Toplantıda fabrikalarda yaşanan işçi kıyımları ve kıyıma hazırlanan fabrikalardaki gelişmeler ele alındı. Bilindiği gibi Doğuş Çay’da işçi kıyımı yaşanmış, birliğimiz bu kıyıma karşı ortak duruş için çaba göstermektedir. Doğuş patronu işçilerin birliğini dağıtmak için tek tek işçileri cips fabrikasında çalıştırmak için teklifte bulunmaktadır. Kısa bir süre önce yaklaşık 50 işçiyi kapı önüne koyan Doğuş patronu işçilerin birliğini bozmak, mücadelesini bölmek için özel bir çaba içindedir. Aksaray İşçi Birliği Doğuş işçilerinin hak mücadelesinin yanında olacaktır.
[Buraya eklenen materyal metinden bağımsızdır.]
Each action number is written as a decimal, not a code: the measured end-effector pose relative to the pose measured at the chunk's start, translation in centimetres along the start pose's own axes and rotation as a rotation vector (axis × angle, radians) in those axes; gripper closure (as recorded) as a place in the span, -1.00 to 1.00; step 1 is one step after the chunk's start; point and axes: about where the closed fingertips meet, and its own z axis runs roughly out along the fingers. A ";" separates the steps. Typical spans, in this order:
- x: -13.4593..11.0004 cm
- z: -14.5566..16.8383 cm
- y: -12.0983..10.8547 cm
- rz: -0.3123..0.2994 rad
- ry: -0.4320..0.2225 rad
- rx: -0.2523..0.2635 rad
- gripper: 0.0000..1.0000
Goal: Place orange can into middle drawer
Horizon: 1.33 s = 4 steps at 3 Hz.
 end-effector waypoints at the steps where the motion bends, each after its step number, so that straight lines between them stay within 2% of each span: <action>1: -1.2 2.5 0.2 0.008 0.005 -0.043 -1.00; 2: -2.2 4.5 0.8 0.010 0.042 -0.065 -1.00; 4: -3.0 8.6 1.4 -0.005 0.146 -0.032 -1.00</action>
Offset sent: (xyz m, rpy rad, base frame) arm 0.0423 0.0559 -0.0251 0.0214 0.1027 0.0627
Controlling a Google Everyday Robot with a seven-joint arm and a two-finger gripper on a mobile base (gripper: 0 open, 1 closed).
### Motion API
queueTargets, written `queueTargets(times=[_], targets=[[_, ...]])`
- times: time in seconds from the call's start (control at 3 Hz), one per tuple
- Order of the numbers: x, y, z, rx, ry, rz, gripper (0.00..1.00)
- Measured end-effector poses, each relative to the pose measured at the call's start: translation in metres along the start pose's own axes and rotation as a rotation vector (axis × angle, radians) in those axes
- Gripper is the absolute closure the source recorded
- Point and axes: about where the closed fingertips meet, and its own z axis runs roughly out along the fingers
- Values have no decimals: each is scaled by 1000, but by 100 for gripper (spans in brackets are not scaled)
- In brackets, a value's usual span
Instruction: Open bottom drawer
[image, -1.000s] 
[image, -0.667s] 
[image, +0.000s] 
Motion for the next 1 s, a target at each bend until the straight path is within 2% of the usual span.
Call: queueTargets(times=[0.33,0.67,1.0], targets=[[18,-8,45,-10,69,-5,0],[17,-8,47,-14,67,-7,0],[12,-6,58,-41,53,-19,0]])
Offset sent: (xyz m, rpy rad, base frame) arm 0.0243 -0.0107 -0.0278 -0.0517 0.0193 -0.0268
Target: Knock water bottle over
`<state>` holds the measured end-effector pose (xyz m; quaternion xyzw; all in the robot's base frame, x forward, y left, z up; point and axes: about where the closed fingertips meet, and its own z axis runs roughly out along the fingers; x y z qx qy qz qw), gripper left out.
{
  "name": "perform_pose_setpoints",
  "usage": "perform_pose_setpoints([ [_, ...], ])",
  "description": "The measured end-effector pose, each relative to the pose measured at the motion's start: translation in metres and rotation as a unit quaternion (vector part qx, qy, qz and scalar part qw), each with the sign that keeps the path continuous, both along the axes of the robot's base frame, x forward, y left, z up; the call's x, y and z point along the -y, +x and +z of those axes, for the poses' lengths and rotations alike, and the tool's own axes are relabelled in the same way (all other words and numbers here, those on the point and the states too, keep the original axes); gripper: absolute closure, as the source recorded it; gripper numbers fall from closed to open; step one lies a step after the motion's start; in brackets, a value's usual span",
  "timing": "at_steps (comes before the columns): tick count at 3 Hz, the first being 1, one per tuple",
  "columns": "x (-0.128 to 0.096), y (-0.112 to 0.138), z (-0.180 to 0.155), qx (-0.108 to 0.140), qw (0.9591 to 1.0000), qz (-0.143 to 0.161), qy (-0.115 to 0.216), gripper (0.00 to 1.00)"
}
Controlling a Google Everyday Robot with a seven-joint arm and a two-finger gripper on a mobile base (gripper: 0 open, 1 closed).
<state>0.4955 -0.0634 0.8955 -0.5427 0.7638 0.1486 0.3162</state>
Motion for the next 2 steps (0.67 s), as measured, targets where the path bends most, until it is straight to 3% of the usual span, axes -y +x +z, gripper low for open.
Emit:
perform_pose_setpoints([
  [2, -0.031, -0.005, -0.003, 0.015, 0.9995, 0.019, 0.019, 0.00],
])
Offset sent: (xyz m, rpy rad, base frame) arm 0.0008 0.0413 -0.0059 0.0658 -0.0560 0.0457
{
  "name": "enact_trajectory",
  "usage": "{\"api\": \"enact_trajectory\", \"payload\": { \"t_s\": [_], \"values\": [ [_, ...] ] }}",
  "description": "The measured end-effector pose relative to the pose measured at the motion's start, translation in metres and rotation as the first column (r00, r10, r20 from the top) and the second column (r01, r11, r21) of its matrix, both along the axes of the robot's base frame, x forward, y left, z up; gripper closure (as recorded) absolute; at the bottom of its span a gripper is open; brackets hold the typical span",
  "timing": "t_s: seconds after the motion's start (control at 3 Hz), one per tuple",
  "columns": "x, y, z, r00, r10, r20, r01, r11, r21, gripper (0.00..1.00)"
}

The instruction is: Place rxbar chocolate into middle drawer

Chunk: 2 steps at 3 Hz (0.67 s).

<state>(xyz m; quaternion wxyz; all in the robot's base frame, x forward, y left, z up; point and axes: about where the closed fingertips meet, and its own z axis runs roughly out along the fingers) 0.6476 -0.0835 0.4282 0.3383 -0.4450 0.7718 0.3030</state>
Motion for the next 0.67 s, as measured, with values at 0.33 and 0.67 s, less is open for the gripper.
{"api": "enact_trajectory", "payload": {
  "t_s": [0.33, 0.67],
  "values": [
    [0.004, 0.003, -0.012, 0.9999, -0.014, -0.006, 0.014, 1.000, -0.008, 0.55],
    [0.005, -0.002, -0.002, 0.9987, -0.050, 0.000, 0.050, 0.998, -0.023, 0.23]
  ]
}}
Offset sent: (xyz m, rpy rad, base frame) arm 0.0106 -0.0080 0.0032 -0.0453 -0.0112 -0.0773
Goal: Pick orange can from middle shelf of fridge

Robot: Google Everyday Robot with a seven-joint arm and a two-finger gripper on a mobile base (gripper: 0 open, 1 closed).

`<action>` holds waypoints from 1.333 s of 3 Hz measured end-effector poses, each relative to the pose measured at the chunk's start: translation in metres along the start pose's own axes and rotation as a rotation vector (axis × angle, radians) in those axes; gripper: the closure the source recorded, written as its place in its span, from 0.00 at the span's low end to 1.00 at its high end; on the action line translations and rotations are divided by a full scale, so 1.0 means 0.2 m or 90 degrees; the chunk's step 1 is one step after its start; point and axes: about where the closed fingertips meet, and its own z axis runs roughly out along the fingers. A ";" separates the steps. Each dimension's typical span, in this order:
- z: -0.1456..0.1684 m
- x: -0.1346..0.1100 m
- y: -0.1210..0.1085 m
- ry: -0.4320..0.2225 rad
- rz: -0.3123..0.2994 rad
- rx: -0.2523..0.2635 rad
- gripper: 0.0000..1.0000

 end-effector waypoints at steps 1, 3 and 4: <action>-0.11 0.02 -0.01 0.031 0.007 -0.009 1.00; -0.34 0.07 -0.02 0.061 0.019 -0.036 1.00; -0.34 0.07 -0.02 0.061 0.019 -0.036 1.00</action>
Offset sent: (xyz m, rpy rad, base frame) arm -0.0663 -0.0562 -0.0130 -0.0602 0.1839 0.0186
Önümüzdeki süreçte işçi kıyımının hem ülke sathında hem de Aksaray’da büyümesi kaçınılmaz gözükmektedir. Mercedes’te, Cavan Politek’te Türk Metal’in desteği ile yeni bir işçi kıyımına hazırlanılmaktadır. Aksaray İşçi Birliği krizin faturasını işçi sınıfına yüklemenin bir aracı olan işten çıkarmalara karşı mücadeleyi büyütecektir. İşten çıkarmaların yasaklanması talebine Aksaray’da işçilere mal etmek için kesintisiz bir faaliyet yürütecektir.

2019 yılında işçi sınıfı ekonomik ve sosyal yıkım programlarının, ağır sömürünün yükü altında ezilmiştir. Şimdi ise kıdem tazminatının gaspı saldırısı gündemdedir. Kıdem tazminatı fonu, kıdem tazminatı yükünden kurtarılması hedefi çerçevesinde gündeme getirilmiştir. Aksaray İşçi Birliği işçi sınıfının en önemli kalesi olan kıdem tazminatının gaspına karşı mücadeleyi büyütecek, etkin bir faaliyet yürütecektir.”